Monthly Archives: April 2015

Hive Date Format Manipulation

Doing some work at a customer recently, I ran into a tricky problem around handling dates.  Within the data, we had date expressed as yyyyMMdd.  After trying to create an external table over the file location it was apparent that hive didn’t want to play nicely with this format.  Unfortunately, when creating a date data type hive expects the data to be yyyy-MM-dd format and will import null when in any other format.  We were getting worried that we may have to build some custom code to reformat the data.

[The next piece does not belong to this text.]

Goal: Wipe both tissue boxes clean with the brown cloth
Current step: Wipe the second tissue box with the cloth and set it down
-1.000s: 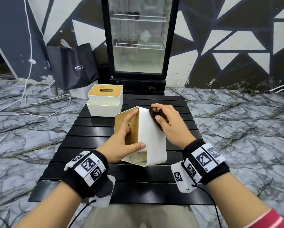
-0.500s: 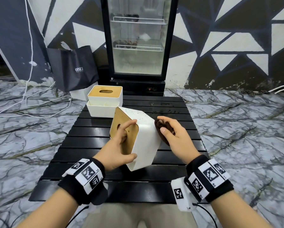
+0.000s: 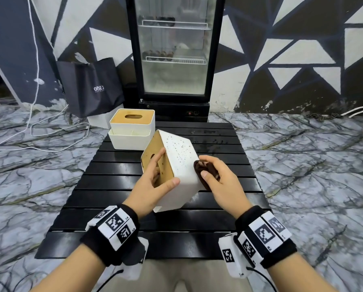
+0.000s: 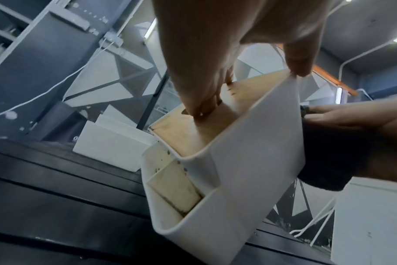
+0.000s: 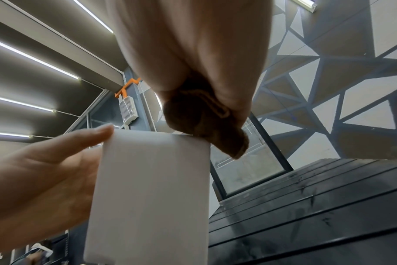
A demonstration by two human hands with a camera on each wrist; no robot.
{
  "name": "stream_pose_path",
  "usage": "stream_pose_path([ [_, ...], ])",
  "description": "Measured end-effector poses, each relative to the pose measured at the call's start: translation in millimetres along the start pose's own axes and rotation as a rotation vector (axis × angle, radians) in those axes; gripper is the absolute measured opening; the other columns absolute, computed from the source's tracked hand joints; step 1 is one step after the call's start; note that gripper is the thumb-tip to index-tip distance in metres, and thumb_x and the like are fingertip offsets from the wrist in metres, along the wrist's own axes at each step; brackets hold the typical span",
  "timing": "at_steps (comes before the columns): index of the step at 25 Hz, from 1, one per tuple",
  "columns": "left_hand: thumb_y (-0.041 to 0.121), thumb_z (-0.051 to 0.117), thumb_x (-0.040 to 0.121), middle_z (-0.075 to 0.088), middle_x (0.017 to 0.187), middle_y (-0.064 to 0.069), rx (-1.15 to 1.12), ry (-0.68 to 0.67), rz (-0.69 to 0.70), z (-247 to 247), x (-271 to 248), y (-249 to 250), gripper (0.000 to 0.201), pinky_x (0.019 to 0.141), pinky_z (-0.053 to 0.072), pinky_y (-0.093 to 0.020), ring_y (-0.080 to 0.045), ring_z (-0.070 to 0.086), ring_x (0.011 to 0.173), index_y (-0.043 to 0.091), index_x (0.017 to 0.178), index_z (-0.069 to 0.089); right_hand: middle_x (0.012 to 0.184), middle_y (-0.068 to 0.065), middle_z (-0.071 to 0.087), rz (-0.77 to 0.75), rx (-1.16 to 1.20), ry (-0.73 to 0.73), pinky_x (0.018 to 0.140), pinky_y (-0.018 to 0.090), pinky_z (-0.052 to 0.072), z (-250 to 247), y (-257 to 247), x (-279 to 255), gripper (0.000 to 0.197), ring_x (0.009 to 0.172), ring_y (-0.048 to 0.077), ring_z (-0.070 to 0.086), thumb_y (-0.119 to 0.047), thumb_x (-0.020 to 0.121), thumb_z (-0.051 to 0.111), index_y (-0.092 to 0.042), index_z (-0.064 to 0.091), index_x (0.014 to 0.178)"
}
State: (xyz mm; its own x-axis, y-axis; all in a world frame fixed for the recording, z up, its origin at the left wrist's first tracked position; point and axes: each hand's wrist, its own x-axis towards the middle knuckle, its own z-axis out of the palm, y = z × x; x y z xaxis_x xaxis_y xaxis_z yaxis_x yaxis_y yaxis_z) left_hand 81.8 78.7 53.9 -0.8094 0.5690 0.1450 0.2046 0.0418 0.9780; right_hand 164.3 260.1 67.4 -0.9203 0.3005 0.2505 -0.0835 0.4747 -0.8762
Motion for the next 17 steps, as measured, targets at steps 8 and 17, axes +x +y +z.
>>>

After looking closer at the date functions, it became apparent that it’s possible to convert a date string into a unix timestamp while specifying the expected input format.  After we have a unix timestamp it’s possible to convert that back into a date with the yyyy-MM-dd format!

 

CREATE EXTERNAL TABLE dateExampleStaging ( dt STRING, otherData STRING)

LOCATION “wasb://<container>@<storage>.blob.core.windows.net/files/”

 

CREATE TABLE dateExampleFinal (dt DATE, otherData STRING)

 

INSERT INTO TABLE dateExampleFinal

SELECT

from_unixtime(unix_timestamp(dt,’yyyyMMdd’ ),

otherData

FROM

dateExampleStaging

 

Wala!! your date worries are no more.  A cool and easy trick